Definition of Budget Terms |
General
• Budget: A plan of financial
operation outlining the estimates of proposed expenditures for a
fiscal year and the proposed means of financing them.
• Budget Cap: State law prohibits school districts from
increasing spending annually by more than four percent. Some
areas, such as paying for debt, are excluded from that cap.
• Budget Calendar: The schedule of key dates that the
school district, Board of Education, and administrators follow
in preparation, adoption, and administration of the budget.
• Fiscal Year: A fiscal year is the accounting period on
which a budget is based. The New York State fiscal year runs
from April 1 to March 31. School districts in the State operate
on July 1 through June 30 fiscal years.
• Contingent Budget: Under state law, school boards can
submit a budget to voters a maximum of two times. If the
proposed budget is defeated twice, the board must adopt a
contingent budget, which would put a cap on new spending. Under
a contingent budget, the district may not increase spending by
more than 120 percent of the Consumer Price Index or four
percent, whichever is lower. The items exempt from this cap are
tax certiorari settlements, debt service and costs associated
with enrollment growth.
• Consumer Price Index (CPI): An index of prices used to
measure the change in the cost of basic goods and services in
comparison with a fixed base period. Also called
"cost-of-living" index.
Budget Categories
• Revenue: Sources of income financing
the operation of the school district such as property taxes, state
aid, federal aid, grants, etc.
• Expenditure: Payment of cash or transfer of property or
services for the purpose of acquiring an asset or service.
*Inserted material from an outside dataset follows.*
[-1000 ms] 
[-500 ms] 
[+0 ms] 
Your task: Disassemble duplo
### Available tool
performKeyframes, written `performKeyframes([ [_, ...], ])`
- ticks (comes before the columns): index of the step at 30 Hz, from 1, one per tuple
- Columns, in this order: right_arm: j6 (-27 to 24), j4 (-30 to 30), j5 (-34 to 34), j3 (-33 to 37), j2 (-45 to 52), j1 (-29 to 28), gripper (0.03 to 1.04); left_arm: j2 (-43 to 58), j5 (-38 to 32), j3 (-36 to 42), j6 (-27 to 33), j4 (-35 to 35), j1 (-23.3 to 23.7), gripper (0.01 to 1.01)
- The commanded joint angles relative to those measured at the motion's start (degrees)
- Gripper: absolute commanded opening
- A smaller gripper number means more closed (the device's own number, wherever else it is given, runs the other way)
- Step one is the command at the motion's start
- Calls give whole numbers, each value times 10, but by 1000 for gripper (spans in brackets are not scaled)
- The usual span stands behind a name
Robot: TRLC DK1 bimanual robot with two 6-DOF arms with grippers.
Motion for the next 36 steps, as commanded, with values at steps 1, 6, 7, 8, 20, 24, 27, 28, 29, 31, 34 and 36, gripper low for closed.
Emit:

• Bond: A written promise to pay a specified sum of money,
called the face value or principal amount, at a specified date in
the future (the maturity date), together with periodic interest at a
specified rate.
• Capital Outlay: An expenditure that is generally more than
$20,000 and results in the ownership, control or possession of
assets intended for continued use over long periods of time.
Examples: the construction or acquisition of buildings and
equipment, initial equipment of buildings or additions or the
initial acquisition of library books and research periodicals for a
new school building.
• Salaries: The total amount paid to an individual, before
deductions, for services rendered while on the payroll of the
district.
• Employee Benefits: Amounts paid by the district on behalf
of employees that are not included in the gross salary. These
include the district cost for health insurance premiums, dental
insurance, life and disability insurance, Medicare, retirement,
social security and tuition reimbursement.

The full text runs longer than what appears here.